Ja, hab den Fehler selbst gefunden. hab jetzt die JAR in das org.apache.commons Verzeichniss extrahiert. Jetzt gibt nur noch eine Nullpointerexception...darüber sollte sich was im Netz finden lassen  :### 
Gruß
Mark


----------



## maki (1. Nov 2008)

>> hab jetzt die JAR in das org.apache.commons Verzeichniss extrahiert.

Falsch, ganz falsch.

Du musst die 2 jars in den Build-/Classpath de Projektes aufnehmen, k.A. wie das mit JCreator geht.


----------



## Guest (1. Nov 2008)

maki hat gesagt.:
			
		

> >> hab jetzt die JAR in das org.apache.commons Verzeichniss extrahiert.
> 
> Falsch, ganz falsch.
> 
> Du musst die 2 jars in den Build-/Classpath de Projektes aufnehmen, k.A. wie das mit JCreator geht.

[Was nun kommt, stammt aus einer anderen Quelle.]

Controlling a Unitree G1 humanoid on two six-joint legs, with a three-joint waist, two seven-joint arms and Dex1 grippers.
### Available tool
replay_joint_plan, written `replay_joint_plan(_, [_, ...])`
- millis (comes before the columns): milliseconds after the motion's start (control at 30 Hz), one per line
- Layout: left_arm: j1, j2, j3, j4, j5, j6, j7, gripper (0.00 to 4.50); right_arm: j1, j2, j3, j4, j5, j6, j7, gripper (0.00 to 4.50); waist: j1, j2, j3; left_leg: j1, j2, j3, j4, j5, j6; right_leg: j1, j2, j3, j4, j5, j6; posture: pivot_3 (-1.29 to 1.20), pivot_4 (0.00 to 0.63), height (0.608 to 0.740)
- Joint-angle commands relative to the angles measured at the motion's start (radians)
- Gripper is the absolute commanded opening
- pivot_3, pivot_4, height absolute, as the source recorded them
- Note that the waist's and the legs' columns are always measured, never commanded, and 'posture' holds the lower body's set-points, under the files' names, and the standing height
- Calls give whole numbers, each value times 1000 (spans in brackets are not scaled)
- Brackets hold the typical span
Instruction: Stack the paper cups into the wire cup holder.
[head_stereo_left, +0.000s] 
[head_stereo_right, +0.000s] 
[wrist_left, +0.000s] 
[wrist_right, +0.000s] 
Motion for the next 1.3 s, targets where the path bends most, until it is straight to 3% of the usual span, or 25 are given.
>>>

Das verstehe ich jetzt nicht, wenn ich die JARs über den Classpath einbinde, kompiliert er nicht mehr, und findet alle benötigten Sachen nicht mehr. Wenn ich aber meine Version mit dem entpacken ins Verzeichniss angebe, dann läuft das...wiso sollte man das nicht tun...ich meine immerhin läuft es.

Der "unwissende" Mark  :bahnhof:


----------